Task requirements: Set down, please, without alteration, the lines of the entries below from the first through the one containing "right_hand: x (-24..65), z".

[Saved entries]
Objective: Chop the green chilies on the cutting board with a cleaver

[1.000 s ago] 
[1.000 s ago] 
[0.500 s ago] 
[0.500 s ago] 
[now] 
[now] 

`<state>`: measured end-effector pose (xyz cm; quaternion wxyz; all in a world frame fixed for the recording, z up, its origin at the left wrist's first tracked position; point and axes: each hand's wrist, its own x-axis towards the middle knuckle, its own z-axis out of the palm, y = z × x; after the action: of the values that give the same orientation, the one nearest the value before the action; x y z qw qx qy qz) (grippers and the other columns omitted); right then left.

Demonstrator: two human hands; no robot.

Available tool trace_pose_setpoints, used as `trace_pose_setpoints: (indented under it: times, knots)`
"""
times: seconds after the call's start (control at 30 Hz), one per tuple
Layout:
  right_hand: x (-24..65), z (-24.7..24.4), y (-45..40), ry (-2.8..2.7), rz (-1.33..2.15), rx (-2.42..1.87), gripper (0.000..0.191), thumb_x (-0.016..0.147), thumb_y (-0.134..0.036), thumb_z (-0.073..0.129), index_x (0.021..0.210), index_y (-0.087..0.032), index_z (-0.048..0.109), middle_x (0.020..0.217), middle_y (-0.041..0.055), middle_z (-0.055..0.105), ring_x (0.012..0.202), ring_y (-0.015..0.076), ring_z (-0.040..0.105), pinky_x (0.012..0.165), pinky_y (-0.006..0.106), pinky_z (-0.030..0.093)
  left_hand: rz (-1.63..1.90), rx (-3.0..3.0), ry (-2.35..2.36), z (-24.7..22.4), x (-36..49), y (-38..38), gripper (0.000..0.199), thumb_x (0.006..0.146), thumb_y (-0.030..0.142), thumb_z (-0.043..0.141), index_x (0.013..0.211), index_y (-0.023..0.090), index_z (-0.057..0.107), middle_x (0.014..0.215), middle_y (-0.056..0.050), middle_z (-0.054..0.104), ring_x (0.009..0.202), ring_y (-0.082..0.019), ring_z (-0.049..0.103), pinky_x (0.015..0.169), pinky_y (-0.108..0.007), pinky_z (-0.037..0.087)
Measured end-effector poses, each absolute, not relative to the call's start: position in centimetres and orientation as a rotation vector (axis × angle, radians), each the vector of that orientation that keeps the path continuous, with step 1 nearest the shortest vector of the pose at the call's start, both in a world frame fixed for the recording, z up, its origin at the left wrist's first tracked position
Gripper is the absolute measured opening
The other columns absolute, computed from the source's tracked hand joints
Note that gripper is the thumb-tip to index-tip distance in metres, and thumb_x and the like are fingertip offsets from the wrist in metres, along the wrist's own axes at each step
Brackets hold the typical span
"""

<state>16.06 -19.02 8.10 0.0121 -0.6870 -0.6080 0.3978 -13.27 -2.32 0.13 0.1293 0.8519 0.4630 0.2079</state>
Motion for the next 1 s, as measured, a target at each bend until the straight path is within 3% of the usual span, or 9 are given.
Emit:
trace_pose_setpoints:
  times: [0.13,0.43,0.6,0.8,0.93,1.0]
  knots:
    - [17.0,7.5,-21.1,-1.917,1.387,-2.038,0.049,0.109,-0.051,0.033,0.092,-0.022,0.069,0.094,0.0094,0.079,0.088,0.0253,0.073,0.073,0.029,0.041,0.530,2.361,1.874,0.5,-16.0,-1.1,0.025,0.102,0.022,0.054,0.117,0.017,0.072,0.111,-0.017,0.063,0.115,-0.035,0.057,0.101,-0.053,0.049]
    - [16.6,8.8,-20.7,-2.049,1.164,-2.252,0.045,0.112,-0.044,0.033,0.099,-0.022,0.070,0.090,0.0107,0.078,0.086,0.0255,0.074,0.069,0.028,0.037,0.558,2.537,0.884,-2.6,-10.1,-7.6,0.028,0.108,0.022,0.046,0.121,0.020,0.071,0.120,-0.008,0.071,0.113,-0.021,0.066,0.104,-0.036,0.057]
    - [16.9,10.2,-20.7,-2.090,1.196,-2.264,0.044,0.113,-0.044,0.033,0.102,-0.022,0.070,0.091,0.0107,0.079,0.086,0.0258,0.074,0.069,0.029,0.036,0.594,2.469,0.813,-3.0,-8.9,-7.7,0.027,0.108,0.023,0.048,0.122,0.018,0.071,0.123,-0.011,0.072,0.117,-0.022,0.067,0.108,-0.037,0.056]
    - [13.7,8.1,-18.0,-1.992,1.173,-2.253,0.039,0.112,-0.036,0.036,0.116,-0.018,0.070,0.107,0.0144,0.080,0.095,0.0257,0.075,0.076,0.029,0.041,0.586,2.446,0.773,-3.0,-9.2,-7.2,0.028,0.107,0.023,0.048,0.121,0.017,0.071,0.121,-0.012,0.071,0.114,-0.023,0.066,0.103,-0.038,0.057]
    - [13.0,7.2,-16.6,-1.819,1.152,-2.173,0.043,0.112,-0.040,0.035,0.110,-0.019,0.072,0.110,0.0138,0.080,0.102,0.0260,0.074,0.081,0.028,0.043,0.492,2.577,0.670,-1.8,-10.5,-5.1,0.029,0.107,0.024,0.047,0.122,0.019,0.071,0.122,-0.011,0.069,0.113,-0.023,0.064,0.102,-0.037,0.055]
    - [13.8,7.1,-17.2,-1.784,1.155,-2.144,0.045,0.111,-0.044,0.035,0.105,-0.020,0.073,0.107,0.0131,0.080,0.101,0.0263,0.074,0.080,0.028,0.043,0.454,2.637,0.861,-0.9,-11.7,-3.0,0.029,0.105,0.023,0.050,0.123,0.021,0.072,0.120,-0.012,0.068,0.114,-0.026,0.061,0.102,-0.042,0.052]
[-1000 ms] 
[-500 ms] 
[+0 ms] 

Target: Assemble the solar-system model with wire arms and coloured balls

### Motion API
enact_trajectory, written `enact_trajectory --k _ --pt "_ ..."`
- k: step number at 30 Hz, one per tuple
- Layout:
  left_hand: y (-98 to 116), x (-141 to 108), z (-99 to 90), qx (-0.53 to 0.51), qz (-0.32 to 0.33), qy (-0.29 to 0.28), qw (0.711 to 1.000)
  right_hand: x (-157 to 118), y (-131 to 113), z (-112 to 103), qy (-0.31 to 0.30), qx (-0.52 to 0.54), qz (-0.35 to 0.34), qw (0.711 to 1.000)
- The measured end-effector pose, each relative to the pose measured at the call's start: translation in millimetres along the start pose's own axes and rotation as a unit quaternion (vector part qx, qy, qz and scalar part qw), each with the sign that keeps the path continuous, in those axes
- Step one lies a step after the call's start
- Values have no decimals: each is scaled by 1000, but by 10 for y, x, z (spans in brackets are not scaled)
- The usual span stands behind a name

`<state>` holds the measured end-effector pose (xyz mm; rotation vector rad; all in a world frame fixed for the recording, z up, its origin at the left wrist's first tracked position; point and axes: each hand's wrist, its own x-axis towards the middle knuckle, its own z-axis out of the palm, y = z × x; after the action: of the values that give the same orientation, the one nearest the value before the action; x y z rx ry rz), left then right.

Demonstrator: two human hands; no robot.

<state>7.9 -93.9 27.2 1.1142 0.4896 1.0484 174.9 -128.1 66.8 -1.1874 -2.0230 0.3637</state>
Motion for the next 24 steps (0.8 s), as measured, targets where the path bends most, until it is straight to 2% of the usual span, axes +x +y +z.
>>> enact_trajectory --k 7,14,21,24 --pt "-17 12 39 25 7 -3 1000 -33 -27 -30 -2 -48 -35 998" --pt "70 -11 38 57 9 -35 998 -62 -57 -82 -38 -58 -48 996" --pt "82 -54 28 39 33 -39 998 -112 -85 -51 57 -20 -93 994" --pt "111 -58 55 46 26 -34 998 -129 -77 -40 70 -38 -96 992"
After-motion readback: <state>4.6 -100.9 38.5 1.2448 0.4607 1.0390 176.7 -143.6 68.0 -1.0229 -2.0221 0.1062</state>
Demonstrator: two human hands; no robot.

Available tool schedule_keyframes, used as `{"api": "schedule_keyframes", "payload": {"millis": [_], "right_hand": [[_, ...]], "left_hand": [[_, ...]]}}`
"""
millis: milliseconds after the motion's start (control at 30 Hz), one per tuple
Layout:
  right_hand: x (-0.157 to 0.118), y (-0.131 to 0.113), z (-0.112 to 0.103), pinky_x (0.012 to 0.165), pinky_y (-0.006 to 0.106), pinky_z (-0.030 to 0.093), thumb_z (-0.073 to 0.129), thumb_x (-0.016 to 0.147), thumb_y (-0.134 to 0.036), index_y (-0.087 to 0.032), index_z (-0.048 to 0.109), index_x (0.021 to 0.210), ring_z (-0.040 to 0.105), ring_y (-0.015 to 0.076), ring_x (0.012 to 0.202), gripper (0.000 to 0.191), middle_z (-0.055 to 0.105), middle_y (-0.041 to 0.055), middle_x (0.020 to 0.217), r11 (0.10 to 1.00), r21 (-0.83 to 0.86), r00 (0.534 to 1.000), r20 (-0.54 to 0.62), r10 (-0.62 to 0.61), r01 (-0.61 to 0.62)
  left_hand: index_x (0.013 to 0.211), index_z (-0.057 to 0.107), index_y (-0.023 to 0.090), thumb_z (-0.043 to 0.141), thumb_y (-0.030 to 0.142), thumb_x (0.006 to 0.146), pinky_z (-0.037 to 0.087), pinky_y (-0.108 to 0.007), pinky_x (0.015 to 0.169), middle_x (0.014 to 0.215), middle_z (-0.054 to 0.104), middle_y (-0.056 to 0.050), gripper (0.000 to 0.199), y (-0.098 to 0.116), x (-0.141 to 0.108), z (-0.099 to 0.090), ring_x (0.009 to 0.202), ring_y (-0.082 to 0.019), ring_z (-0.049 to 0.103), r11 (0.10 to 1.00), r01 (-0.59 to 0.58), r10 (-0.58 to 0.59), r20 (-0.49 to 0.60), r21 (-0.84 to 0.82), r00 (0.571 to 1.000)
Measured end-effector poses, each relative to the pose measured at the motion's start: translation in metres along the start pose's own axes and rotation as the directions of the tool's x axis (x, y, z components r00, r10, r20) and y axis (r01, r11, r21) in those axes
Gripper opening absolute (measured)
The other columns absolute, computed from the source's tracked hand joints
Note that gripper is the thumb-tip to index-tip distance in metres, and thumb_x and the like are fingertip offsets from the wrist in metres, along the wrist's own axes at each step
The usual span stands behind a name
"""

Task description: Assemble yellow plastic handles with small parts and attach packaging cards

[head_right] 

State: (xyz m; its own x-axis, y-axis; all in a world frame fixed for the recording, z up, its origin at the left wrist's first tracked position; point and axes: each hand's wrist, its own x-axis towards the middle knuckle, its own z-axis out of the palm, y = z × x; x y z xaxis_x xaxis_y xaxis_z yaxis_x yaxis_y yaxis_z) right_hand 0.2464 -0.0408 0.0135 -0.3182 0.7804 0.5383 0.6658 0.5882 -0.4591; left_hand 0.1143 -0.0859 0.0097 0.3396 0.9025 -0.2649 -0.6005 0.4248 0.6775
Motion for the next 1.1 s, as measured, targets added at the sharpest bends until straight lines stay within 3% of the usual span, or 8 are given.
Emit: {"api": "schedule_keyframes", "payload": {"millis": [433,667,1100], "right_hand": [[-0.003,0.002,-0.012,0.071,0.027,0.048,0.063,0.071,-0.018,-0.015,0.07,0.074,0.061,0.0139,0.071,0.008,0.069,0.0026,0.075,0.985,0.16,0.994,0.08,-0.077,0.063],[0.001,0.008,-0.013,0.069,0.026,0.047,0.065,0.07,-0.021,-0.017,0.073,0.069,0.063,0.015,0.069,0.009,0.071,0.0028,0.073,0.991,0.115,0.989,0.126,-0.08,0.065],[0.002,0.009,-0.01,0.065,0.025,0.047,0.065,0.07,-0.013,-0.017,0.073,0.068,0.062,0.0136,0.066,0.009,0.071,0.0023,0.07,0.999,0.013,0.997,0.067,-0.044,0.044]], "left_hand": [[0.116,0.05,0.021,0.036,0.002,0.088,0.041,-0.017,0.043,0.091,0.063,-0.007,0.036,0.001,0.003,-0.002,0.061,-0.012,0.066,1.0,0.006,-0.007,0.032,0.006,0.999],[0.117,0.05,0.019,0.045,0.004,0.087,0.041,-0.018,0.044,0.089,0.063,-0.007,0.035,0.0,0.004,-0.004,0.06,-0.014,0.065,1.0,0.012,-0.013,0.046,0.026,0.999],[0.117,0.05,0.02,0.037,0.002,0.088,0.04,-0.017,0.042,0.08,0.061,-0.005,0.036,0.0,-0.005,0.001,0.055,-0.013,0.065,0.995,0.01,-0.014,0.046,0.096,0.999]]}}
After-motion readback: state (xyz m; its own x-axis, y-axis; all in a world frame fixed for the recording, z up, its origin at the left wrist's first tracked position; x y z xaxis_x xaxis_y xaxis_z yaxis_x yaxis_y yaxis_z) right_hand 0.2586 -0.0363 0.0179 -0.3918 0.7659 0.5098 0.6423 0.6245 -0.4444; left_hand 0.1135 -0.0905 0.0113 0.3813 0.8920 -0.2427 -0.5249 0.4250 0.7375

Exercise output:
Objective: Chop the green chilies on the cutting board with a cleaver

[1.000 s ago] 
[1.000 s ago] 
[0.500 s ago] 
[0.500 s ago] 
[now] 
[now] 

`<state>`: measured end-effector pose (xyz cm; quaternion wxyz; all in a world frame fixed for the recording, z up, its origin at the left wrist's first tracked position; point and axes: each hand's wrist, its own x-axis towards the middle knuckle, its own z-axis out of the palm, y = z × x; after the action: of the values that give the same orientation, the one nearest the value before the action; x y z qw qx qy qz) (grippers and the other columns omitted); right then left.

Demonstrator: two human hands; no robot.

Available tool trace_pose_setpoints, used as `trace_pose_setpoints: (indented under it: times, knots)`
"""
times: seconds after the call's start (control at 30 Hz), one per tuple
Layout:
  right_hand: x (-24..65), z (-24.7..24.4), y (-45..40), ry (-2.8..2.7), rz (-1.33..2.15), rx (-2.42..1.87), gripper (0.000..0.191), thumb_x (-0.016..0.147), thumb_y (-0.134..0.036), thumb_z (-0.073..0.129), index_x (0.021..0.210), index_y (-0.087..0.032), index_z (-0.048..0.109), middle_x (0.020..0.217), middle_y (-0.041..0.055), middle_z (-0.055..0.105), ring_x (0.012..0.202), ring_y (-0.015..0.076), ring_z (-0.040..0.105), pinky_x (0.012..0.165), pinky_y (-0.006..0.106), pinky_z (-0.030..0.093)

Nothing more is needed for this answer.